In seiner Hosentasche steckt eine Broschüre für ein Ernte-Camp, die er herauszieht, wenn er eine Erinnerung braucht. Wie in allen Ernte-Camp-Broschüren ist eine wunderschöne, ländliche Gegend abgebildet und Teenager, die vielleicht nicht gerade glücklich aussehen, aber offensichtlich zufrieden mit ihrem Schicksal sind.
Eine bittersüße Reise, so die Broschüre, berührt viele Leben.

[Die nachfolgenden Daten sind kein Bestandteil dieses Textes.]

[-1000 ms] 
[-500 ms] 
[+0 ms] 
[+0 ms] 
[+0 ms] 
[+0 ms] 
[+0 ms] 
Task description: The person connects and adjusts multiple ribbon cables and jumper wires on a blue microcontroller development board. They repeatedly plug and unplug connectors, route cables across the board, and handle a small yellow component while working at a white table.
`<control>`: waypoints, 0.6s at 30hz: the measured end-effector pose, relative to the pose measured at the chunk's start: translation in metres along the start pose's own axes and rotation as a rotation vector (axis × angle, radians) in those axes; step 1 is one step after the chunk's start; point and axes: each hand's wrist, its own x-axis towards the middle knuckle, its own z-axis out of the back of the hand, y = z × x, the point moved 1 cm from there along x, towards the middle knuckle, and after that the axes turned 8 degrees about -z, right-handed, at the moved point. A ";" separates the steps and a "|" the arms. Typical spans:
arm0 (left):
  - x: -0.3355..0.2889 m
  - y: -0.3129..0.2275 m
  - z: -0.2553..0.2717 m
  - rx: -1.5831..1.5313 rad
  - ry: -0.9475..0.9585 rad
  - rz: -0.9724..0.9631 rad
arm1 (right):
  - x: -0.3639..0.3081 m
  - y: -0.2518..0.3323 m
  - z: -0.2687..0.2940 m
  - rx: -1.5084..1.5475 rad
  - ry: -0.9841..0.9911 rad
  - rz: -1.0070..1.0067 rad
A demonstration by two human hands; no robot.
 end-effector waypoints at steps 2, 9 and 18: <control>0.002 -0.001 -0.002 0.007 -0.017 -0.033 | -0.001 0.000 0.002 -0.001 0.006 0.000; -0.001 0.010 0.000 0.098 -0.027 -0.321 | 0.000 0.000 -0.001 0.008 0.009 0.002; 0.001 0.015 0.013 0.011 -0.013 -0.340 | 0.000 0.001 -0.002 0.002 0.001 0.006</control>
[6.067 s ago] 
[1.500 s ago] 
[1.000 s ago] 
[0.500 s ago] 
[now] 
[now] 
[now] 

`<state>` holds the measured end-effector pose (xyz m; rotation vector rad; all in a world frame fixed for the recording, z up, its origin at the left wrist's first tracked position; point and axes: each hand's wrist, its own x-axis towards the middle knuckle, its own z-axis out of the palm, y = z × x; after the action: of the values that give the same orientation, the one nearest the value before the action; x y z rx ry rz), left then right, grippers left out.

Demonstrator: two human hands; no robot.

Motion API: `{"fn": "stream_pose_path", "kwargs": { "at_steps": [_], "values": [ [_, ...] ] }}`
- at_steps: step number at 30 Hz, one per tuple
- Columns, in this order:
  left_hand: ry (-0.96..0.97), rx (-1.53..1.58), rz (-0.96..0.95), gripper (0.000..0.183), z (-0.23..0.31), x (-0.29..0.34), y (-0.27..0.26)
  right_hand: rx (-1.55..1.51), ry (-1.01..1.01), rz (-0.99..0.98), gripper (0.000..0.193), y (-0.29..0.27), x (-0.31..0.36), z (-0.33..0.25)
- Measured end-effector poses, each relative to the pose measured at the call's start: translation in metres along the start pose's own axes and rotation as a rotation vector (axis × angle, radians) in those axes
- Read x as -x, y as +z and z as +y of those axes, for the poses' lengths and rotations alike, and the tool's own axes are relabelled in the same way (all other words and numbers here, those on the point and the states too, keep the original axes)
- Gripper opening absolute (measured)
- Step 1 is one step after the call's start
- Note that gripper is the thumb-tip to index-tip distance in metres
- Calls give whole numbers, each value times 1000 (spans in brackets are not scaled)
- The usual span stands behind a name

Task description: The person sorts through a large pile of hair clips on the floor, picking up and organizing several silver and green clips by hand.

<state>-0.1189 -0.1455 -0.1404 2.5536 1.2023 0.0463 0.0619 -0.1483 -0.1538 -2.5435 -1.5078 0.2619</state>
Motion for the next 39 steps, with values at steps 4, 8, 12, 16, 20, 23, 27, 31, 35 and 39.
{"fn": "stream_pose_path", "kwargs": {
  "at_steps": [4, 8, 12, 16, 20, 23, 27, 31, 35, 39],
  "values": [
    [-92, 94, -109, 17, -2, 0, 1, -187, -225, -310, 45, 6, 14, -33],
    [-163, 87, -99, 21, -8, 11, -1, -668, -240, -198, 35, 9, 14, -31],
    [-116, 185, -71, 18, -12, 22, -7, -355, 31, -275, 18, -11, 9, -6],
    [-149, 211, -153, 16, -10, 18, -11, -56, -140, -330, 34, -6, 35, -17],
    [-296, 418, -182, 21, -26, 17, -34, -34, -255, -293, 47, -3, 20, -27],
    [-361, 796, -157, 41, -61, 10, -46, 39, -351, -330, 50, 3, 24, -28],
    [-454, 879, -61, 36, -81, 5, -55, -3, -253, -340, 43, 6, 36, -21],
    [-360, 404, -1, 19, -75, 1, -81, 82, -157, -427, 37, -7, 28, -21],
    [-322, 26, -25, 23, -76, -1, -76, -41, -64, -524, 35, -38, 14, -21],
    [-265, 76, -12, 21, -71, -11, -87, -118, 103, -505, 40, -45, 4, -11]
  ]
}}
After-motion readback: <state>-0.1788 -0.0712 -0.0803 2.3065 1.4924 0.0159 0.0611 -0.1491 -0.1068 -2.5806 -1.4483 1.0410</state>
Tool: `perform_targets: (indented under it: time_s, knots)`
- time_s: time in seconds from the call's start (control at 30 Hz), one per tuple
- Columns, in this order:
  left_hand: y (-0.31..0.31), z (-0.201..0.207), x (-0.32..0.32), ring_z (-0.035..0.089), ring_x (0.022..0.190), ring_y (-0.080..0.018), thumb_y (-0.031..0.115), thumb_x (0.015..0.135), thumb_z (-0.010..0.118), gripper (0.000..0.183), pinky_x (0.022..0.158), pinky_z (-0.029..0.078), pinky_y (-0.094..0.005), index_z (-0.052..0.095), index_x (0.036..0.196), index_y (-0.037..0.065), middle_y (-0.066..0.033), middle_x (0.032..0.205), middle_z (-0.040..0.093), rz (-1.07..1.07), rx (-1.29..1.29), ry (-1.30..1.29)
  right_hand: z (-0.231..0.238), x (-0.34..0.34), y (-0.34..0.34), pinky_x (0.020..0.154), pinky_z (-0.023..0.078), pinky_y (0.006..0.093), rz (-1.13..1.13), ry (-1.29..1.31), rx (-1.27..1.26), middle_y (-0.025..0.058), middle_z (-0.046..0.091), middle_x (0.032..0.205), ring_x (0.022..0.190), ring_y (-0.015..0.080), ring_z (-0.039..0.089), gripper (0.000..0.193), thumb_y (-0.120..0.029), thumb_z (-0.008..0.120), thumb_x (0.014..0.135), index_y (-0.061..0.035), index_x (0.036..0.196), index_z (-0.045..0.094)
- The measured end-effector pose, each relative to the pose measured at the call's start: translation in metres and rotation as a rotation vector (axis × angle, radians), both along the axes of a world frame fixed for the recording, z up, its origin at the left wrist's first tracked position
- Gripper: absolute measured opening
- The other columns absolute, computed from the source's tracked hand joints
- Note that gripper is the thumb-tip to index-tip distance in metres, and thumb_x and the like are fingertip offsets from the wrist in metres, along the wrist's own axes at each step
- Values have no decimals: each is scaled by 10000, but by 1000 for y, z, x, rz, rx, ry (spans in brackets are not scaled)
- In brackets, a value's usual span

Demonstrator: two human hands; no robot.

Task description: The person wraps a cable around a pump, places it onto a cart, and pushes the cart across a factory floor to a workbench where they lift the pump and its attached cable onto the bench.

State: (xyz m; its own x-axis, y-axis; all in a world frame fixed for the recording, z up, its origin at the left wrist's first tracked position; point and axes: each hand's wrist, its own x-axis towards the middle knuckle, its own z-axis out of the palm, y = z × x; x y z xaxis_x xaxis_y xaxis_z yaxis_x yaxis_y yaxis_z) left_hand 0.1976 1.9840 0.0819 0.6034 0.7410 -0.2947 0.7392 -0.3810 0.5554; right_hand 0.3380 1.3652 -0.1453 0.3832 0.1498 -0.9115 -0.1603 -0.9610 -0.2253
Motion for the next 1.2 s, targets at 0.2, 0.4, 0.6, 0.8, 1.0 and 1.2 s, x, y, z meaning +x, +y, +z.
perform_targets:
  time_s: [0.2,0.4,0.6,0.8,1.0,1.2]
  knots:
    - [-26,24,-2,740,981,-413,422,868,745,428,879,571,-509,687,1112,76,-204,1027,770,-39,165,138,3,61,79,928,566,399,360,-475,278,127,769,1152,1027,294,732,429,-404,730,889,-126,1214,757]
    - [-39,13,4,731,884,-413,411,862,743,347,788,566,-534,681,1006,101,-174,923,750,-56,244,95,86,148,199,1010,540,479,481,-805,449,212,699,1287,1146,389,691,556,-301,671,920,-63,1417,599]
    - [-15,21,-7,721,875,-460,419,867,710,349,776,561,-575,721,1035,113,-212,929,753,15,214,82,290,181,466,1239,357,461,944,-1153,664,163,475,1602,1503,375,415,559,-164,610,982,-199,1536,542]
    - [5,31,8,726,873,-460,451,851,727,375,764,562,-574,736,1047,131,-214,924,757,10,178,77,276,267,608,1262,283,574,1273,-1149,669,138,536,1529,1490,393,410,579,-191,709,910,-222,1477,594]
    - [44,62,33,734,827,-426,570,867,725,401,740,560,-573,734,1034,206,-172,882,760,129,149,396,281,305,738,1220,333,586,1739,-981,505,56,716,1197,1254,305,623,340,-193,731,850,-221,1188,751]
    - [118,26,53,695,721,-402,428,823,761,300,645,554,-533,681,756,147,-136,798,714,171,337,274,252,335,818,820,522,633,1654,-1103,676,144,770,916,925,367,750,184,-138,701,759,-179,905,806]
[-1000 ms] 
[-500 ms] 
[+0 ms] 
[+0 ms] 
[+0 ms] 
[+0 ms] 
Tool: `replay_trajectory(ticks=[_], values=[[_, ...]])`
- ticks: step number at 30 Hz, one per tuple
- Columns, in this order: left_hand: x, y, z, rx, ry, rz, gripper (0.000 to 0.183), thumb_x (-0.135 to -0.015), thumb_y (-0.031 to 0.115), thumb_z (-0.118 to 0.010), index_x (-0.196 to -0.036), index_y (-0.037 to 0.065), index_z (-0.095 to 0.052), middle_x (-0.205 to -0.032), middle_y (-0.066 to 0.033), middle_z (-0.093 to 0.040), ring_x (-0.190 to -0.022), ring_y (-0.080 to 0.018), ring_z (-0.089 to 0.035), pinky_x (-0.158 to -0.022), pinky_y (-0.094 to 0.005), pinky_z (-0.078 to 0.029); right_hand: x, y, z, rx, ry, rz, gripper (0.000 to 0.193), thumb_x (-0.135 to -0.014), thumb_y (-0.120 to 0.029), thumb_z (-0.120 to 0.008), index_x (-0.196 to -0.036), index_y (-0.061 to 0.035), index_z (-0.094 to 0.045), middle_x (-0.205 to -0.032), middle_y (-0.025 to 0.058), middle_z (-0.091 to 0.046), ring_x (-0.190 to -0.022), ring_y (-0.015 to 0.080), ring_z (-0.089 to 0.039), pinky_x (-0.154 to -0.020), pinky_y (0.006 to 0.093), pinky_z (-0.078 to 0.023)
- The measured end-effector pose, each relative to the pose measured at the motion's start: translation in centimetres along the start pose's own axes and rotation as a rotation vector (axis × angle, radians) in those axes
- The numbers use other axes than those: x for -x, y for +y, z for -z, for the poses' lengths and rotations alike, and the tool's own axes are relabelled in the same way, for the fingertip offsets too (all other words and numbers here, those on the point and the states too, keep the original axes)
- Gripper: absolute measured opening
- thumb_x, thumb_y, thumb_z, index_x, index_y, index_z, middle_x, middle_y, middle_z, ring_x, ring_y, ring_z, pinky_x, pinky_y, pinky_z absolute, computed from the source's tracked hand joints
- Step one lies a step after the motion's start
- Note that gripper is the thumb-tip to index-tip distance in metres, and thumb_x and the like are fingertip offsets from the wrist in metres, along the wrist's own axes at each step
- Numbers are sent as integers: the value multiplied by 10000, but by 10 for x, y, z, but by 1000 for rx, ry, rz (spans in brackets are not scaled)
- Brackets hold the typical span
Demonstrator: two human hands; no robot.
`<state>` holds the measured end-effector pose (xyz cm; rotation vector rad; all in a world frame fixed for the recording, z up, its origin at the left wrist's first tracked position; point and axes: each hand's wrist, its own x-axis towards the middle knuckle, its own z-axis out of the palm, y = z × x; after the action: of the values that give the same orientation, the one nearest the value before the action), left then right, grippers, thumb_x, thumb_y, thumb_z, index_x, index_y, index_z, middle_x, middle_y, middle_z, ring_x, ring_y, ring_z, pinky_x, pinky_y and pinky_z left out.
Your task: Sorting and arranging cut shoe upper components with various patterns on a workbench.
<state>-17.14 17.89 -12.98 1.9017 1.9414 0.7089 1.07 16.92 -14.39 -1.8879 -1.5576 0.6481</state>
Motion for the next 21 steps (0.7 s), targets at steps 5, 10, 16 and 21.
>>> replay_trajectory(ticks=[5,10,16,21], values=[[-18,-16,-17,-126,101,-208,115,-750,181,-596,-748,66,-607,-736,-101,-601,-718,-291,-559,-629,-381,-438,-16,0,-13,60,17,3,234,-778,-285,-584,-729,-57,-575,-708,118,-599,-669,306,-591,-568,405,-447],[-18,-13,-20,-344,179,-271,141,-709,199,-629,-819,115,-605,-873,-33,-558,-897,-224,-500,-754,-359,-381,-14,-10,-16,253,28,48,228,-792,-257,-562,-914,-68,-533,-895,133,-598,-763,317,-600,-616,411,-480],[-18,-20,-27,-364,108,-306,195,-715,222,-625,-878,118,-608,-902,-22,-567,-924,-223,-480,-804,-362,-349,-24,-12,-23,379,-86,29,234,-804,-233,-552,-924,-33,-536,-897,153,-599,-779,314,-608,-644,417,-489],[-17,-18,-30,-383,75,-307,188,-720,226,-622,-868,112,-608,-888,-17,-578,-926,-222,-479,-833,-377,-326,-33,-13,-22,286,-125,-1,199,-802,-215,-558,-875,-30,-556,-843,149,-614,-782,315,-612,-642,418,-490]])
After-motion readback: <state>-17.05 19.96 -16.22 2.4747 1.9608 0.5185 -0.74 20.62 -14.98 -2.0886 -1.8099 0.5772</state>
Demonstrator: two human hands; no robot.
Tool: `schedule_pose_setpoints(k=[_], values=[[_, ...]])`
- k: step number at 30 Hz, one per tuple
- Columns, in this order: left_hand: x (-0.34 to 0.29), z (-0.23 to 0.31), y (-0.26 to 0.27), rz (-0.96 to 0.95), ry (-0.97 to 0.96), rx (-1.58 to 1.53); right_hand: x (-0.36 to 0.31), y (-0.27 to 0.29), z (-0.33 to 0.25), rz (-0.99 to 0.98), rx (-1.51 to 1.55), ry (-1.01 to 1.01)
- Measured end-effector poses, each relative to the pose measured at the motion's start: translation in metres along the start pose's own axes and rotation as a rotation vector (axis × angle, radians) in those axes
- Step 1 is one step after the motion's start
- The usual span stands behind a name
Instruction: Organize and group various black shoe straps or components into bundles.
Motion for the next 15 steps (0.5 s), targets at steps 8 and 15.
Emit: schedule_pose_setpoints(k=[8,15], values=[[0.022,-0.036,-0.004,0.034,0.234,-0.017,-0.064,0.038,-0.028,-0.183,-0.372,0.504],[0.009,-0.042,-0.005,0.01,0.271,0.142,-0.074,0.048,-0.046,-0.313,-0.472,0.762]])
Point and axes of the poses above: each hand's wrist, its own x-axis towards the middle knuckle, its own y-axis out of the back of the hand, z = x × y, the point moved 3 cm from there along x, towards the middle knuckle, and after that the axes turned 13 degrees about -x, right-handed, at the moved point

»Gibst du endlich auf, Starkey?«, fragt Bam, als sie ihn ein bisschen später an diesem Abend bei der Lektüre der Broschüre erwischt. »Endlich bereit, umgewandelt zu werden?«
Er geht nicht auf ihre Anspielung ein. »Dieses Ernte-Camp liegt in Nevada, nördlich von Reno«, erzählt er ihr. »Nevada hat die schwächste Jugendbehörde im ganzen Land. Aber auch die höchste Konzentration von Storchen, die auf die Umwandlung warten. Aber stell dir vor: In diesem speziellen Ernte-Camp gibt es zu wenige Chirurgen. Die Einrichtung ist schon überbelegt, aber sie können sie nicht schnell genug umwandeln.« Dann grinst er sie verschwörerisch an. Er hat das jetzt lange genug für sich behalten. Es ist an der Zeit, den Samen ruhmreicher Ziele auszubringen. Da kann er auch bei Bam anfangen.
»Wir überfallen nicht mehr einzelne Häuser und befreien nur einen Storch«, klärt Starkey sie stolz auf, »sondern wir befreien ein ganzes Ernte-Camp.«
Und Gott stehe jedem bei, der ihm dabei in die Quere kommt.